A rigor, é possível encontrar na história humana uma variedade de narrativas centradas em homens ou mulheres excepcionalmente superiores a seus conterrâneos. O campo das lendas, em especial, é particularmente fértil em personagens com características extraordinárias, variando de povo para povo, de cultura para cultura. Em seu livro, The hero with a thousand faces (p. 319), Joseph Campbell afirma que "os criadores de lendas raramente ficaram satisfeitos em encarar os maiores heróis do mundo como meros seres humanos que ultrapassaram os horizontes que limitavam seus camaradas e retornaram com dons que qualquer homem com igual fé e coragem poderia ter encontrado. Ao contrário, a tendência sempre foi a de cercar o herói com poderes extraordinários desde o momento de seu nascimento, ou mesmo o momento de sua concepção. Toda a vida do herói é mostrada como sendo um espetáculo de maravilhas com a grande aventura central como seu ápice".
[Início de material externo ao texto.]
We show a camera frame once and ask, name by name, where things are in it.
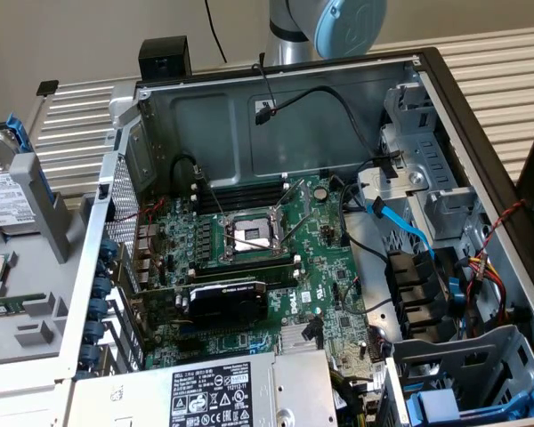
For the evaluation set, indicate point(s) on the thin metal locking lever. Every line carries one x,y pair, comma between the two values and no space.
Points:
211,193

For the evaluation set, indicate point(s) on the grey power supply unit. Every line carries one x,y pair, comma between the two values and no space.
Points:
293,382

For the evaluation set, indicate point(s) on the hard disk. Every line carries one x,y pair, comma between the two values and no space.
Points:
0,195

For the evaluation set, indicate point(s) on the green RAM stick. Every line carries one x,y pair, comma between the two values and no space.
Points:
9,304

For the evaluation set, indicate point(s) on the black RAM slot pair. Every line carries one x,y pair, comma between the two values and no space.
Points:
245,195
245,269

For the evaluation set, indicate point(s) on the blue slot latch row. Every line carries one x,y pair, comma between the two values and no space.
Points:
100,287

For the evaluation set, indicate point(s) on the open grey PC case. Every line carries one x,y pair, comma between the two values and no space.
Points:
293,133

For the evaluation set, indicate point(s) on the silver finned heat sink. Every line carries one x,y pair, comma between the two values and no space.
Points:
291,338

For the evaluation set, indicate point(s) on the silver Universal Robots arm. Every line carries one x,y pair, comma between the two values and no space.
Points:
289,49

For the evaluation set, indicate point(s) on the CPU socket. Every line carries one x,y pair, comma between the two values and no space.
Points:
249,233

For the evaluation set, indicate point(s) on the blue disk carrier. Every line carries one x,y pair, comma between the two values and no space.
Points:
436,402

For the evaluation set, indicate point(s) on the silver coin battery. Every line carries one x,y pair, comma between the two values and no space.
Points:
321,193

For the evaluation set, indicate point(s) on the green Dell motherboard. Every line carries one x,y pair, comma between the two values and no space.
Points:
320,267

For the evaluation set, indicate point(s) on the small black camera box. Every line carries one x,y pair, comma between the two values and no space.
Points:
164,51

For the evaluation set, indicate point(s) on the grey parts rack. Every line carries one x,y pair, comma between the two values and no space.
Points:
31,262

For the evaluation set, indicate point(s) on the grey metal drive cage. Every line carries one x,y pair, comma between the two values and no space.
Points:
427,151

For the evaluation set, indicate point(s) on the metal socket cover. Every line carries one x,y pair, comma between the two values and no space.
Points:
302,195

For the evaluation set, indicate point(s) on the black graphics card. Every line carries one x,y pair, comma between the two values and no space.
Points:
227,304

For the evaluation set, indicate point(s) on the blue drive caddy brackets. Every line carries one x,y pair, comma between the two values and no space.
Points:
463,351

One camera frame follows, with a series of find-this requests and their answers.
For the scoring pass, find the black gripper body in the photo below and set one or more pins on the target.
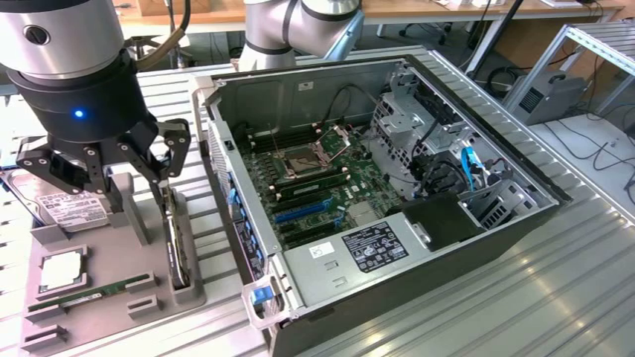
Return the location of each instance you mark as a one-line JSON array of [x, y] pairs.
[[85, 104]]

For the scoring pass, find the grey computer box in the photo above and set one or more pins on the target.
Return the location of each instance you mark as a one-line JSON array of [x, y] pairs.
[[556, 102]]

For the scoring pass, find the black open PC case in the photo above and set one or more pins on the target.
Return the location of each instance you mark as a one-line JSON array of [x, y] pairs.
[[397, 320]]

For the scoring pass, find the grey parts rack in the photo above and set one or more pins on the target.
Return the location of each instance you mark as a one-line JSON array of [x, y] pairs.
[[114, 260]]

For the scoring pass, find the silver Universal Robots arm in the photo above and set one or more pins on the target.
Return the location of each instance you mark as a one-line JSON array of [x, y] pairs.
[[59, 48]]

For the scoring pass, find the wooden office desk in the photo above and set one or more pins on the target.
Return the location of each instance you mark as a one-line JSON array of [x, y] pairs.
[[546, 13], [214, 15]]

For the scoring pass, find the silver hard disk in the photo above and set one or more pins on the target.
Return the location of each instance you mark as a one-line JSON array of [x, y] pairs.
[[65, 212]]

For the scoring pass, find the CPU socket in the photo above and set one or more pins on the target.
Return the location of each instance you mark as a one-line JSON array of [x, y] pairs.
[[301, 163]]

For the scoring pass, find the silver CPU chip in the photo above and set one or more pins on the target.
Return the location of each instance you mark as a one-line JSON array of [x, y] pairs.
[[62, 269]]

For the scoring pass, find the green RAM stick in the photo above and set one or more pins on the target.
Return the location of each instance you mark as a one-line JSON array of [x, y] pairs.
[[307, 189], [90, 294]]

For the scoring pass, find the black RAM slot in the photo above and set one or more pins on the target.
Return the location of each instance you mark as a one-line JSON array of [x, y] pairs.
[[293, 134], [293, 143]]

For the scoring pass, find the grey power supply unit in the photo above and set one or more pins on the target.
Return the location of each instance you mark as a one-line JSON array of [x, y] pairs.
[[322, 282]]

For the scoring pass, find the blue case latch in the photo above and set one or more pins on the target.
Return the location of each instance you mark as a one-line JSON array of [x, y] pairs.
[[261, 296]]

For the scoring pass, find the thin locking lever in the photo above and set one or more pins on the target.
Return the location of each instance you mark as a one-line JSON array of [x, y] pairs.
[[274, 139]]

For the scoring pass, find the green motherboard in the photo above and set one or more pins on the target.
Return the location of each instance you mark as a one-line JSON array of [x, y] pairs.
[[362, 175]]

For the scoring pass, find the black slanted pole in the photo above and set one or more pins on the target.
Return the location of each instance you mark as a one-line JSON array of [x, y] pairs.
[[497, 31]]

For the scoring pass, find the metal socket cover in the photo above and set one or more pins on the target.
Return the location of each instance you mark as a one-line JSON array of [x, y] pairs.
[[339, 130]]

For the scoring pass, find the blue disk carrier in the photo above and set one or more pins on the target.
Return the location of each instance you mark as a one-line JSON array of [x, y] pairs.
[[5, 166]]

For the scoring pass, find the grey metal drive cage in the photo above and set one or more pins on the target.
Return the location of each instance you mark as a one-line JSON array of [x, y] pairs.
[[397, 122]]

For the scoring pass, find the black expansion slot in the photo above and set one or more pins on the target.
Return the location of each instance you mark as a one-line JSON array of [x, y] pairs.
[[310, 232], [298, 204]]

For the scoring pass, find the black office chair base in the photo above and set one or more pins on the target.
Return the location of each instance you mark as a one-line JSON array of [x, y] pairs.
[[426, 25]]

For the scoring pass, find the aluminium profile frame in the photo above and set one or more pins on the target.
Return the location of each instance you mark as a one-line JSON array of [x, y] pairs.
[[601, 42]]

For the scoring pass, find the silver chipset heatsink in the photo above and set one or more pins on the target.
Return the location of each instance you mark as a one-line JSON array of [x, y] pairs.
[[365, 212]]

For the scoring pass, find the graphics card with metal bracket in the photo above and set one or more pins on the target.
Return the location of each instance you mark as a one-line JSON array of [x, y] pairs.
[[177, 241]]

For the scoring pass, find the grey metal disk bay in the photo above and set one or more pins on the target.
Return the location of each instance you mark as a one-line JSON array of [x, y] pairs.
[[501, 208]]

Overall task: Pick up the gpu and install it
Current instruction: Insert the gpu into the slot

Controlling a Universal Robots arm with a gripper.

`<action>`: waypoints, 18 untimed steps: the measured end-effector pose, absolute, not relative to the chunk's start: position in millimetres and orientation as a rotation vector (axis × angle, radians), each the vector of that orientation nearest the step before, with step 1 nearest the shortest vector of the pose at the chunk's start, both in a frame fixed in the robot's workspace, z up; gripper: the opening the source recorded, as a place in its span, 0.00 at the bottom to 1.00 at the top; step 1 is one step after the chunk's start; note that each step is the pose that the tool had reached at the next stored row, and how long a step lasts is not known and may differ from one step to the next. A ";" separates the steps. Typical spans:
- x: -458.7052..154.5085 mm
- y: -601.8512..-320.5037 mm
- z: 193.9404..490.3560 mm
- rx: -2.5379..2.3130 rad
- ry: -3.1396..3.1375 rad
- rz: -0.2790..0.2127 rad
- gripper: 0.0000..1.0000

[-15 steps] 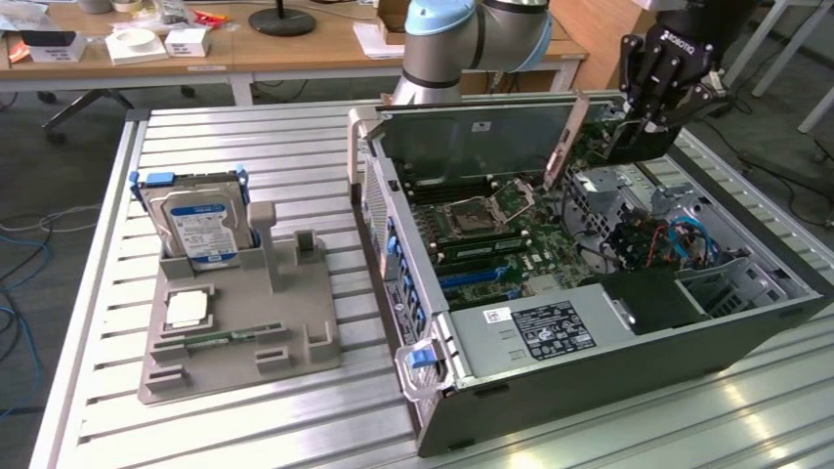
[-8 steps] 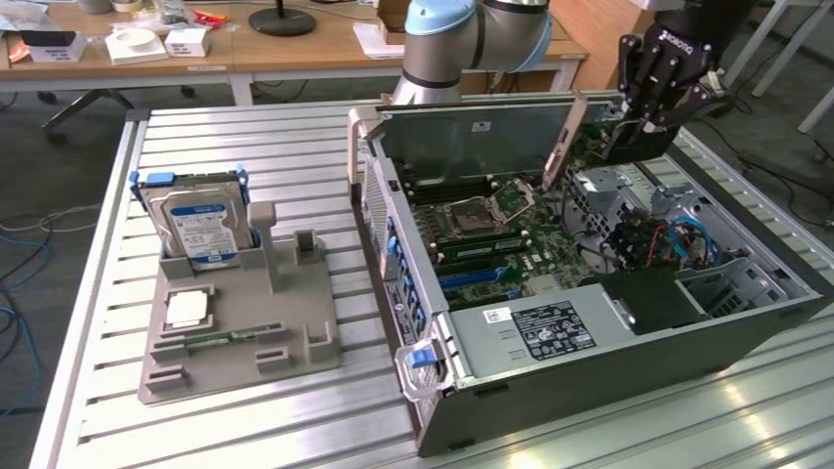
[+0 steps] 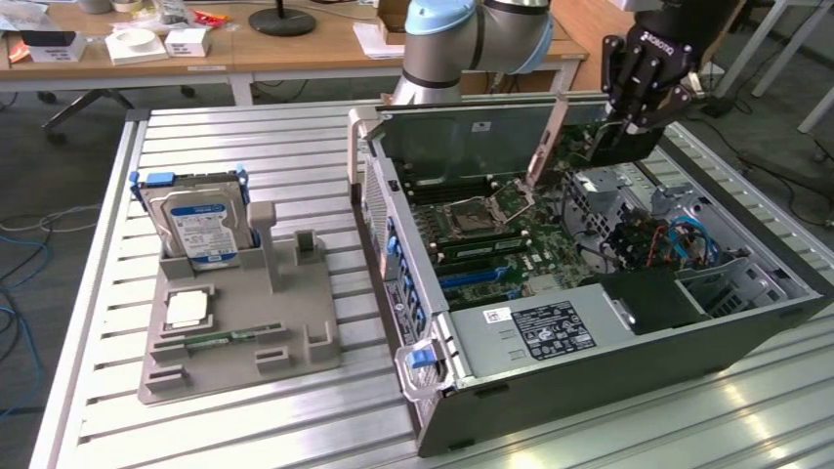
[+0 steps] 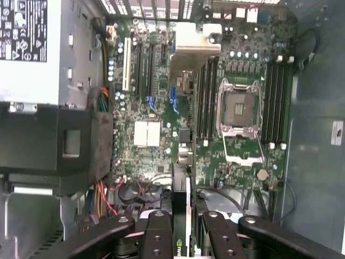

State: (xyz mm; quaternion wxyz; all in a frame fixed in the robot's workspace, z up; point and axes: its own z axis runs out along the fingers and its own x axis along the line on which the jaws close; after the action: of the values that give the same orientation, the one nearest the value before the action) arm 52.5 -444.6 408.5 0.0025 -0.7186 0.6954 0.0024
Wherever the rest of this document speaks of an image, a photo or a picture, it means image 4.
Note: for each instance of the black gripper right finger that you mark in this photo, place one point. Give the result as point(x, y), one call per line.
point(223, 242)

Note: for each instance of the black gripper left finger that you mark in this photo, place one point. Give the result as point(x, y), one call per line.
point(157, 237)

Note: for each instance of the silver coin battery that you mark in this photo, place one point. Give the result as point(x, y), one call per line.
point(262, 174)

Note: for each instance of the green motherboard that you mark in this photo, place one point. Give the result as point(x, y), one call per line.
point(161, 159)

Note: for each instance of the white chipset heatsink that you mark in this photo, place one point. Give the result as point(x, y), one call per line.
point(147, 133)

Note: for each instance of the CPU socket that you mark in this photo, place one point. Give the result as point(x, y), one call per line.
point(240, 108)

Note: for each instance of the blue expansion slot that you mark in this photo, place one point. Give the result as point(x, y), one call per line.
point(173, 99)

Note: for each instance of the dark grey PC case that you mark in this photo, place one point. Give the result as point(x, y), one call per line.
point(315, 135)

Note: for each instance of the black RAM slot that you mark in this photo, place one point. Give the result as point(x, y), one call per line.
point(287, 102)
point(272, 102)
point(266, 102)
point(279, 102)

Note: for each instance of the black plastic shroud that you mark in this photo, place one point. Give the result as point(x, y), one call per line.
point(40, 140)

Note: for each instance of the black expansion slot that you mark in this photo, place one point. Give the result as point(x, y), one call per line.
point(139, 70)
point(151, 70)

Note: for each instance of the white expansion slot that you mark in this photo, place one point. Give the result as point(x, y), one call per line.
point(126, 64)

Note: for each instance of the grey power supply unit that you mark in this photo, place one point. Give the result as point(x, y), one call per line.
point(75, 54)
Os relatos legendários e mesmo os religiosos estão repletos de histórias com protagonistas de poderes sobre-humanos, englobando tanto aqueles com características divinas, como Hércules, Hórus, Thor, Buda e Sansão, como outros pouco acima dos seres humanos comuns, entre os quais se enquadram Ulisses, Siegfried, o rei Arthur e os cavaleiros da Távola Redonda, os diversos patriarcas ou juizes israelitas, os santos católicos, etc., seres que se destacaram por atributos vários, tanto físicos como intelectuais, que os diferenciaram dos demais.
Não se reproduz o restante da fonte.